(352e) Understanding Intramolecular Cooperativity in Acid-Base Silica-Supported Organocatalysts

Carbon-carbon coupling reactions are essential steps in many chemical syntheses including pharmaceutical production and biomass valorization. Highly selective carbon-carbon bond formation steps are commonly performed with expensive homogeneous transition metal-complex catalysts, which suffer from process and scaling limitations. Heterogeneous organocatalysts, a class of enzyme-inspired catalysts which may be synthetically tuned and can incorporate multiple functionalities, are being investigated as possible immobilized and robust alternatives for various transformations. Weakly acidic mesoporous silica may be readily grafted with functional groups such as amines to form acid-base catalysts. Motivated by evidence that intramolecular cooperativity in bifunctional chemical moieties could provide additional benefit over catalysts with solely intermolecular cooperative interactions between grafted and surface species, this project studies how the alkyl linker length between the amine and alcohol moieties of the grafted alkanolamine silanes affect their intramolecular cooperativity. In order to isolate this activity, a parallel series of catalysts were synthesized with HMDS-capped surface silanols, removing the potential for intermolecular cooperativity between grafted amines and surface silanols.

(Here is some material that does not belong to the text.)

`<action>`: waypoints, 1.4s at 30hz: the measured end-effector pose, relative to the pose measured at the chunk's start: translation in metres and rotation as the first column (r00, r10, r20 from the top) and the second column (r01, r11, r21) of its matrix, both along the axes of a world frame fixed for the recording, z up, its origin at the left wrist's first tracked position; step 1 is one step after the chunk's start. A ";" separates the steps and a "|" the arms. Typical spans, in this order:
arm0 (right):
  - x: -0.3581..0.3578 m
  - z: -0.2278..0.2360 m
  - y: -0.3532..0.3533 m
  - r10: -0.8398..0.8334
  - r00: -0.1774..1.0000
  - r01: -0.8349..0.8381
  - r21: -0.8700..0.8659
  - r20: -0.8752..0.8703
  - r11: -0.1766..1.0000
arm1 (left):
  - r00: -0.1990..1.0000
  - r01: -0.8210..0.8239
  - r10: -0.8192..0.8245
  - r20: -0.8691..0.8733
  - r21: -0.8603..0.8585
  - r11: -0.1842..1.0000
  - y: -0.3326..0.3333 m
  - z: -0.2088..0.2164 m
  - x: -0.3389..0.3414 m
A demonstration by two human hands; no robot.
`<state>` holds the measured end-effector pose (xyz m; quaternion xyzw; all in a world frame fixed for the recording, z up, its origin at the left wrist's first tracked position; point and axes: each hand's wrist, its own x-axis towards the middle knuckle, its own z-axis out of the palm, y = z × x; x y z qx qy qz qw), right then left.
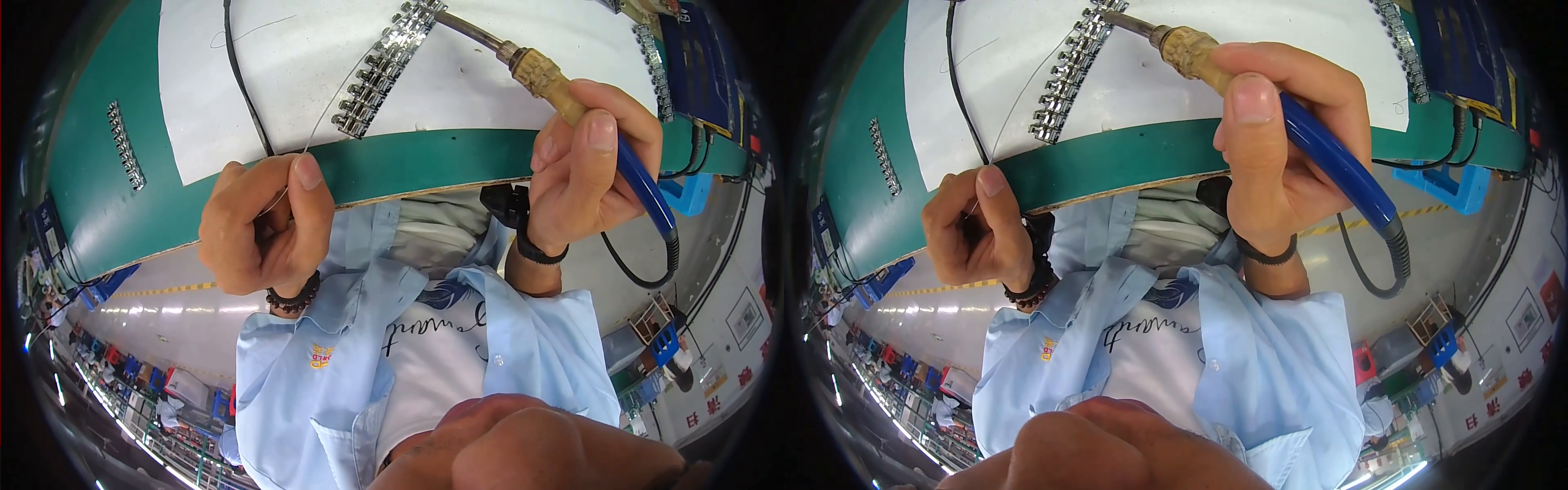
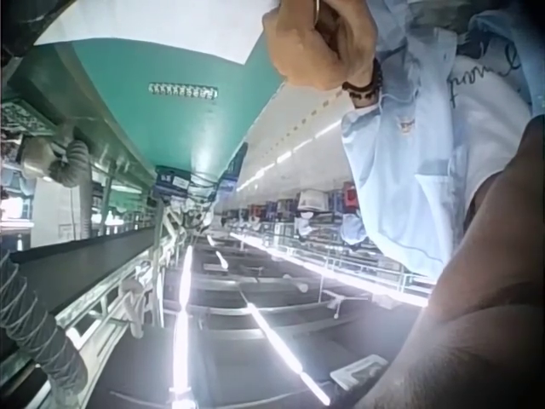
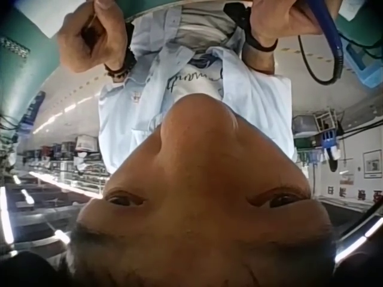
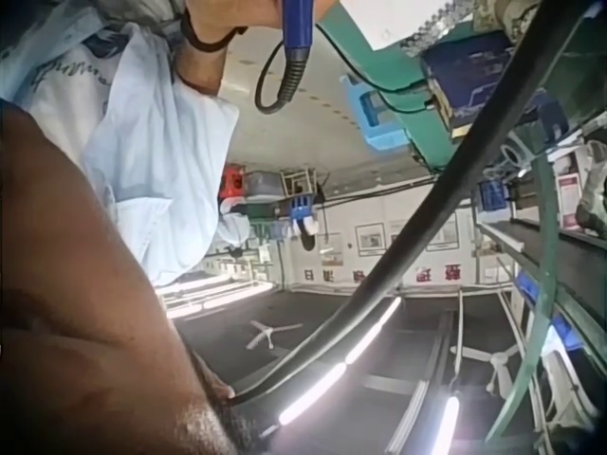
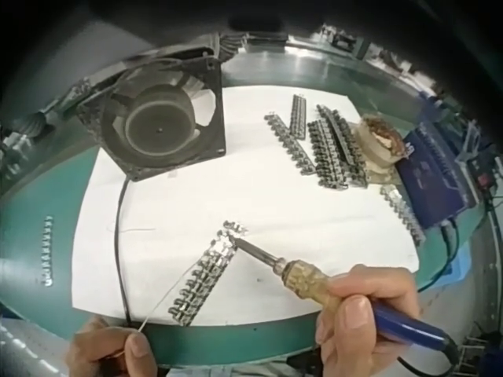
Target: Soldering electronic components onto printed circuit boards at an assembly station.
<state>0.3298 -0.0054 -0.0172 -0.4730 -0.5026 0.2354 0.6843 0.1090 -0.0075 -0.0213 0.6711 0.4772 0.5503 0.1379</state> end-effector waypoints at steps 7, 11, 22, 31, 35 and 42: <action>-0.002 0.002 0.002 0.019 0.997 -0.018 -0.005 0.078 1.000 | 0.999 -0.032 0.032 -0.009 0.009 0.999 0.001 0.001 0.002; -0.004 0.001 0.001 0.029 0.996 -0.029 0.003 0.079 1.000 | 0.999 -0.039 0.039 0.016 0.015 0.999 0.001 0.000 0.002; -0.002 0.001 0.001 0.075 0.985 -0.079 0.016 0.158 0.997 | 1.000 -0.022 0.022 -0.009 0.002 1.000 0.002 0.000 0.002; -0.005 -0.001 0.000 0.070 0.997 -0.071 0.027 0.027 0.997 | 0.998 -0.030 0.029 -0.063 -0.020 0.999 0.004 0.001 0.004; -0.001 0.002 -0.002 0.096 0.973 -0.094 -0.019 0.209 0.995 | 0.998 -0.032 0.032 -0.047 -0.013 0.999 0.003 0.001 0.002; 0.002 0.000 -0.005 0.062 0.981 -0.075 0.066 0.185 0.995 | 0.999 -0.029 0.029 0.042 0.010 1.000 0.001 -0.002 0.002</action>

Kinetic studies of the acid-base catalyzed aldol condensation of 4-nitrobenzaldehyde and acetone were performed to determine relative catalyst activities and site-specific rates. Alkanolamine catalyst activity showed minimal dependence on alkyl linker length beyond 2 carbons, with comparable rates across 3-5 carbon spacings. Capped catalysts with solely intramolecular cooperative capabilities, however, were found to have activities strongly dependent on linker length. The capped 5 carbon linker catalyst was at least as active as the best uncapped catalyst, indicating effective catalytic cooperativity with a single bifunctional moiety.